▶ **TASK OBJECTIVE**
Where the word "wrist" occurs in a line of the data, return the whole line.

..........

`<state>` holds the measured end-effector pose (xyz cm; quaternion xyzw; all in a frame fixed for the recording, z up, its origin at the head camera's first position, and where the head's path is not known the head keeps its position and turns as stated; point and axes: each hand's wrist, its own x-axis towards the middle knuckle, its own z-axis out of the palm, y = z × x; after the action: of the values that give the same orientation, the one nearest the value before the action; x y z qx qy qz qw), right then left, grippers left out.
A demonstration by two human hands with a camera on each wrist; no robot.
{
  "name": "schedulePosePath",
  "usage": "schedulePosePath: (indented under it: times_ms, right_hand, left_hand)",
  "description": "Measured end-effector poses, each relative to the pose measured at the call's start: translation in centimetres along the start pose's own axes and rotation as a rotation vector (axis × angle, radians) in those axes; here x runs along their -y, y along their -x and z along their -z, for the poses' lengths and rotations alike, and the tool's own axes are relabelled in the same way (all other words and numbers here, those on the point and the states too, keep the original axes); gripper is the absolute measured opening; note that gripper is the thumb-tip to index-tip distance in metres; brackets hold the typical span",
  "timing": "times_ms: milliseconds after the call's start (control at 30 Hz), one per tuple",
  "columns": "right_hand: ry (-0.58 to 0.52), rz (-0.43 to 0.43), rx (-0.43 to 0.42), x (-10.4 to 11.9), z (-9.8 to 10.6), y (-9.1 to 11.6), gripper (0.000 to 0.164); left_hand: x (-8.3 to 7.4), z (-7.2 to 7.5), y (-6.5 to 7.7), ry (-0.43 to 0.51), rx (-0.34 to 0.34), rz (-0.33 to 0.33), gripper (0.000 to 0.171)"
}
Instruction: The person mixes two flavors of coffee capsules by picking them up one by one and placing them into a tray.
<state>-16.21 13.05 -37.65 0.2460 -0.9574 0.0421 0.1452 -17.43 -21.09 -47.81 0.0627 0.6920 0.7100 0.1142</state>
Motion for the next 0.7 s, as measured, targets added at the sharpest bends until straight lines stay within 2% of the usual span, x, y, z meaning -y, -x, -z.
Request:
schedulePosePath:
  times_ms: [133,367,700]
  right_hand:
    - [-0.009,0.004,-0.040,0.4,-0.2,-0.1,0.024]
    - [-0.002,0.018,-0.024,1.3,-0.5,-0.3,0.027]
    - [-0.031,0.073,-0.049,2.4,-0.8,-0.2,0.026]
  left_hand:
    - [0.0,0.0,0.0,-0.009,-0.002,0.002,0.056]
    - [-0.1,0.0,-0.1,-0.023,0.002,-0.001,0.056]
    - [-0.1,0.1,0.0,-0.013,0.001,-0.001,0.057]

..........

▶ **ANSWER SPACE**
`<state>` holds the measured end-effector pose (xyz cm; quaternion xyzw; all in a frame fixed for the recording, z up, its origin at the head camera's first position, and where the head's path is not known the head keeps its position and turns as stated; point and axes: each hand's wrist, its own x-axis towards the middle knuckle, its own z-axis out of the palm, y = z × x; after the action: of the values that give the same orientation, the one nearest the value before the action; x y z qx qy qz qw), right then left, grippers left out.
A demonstration by two human hands with a camera on each wrist; no robot.

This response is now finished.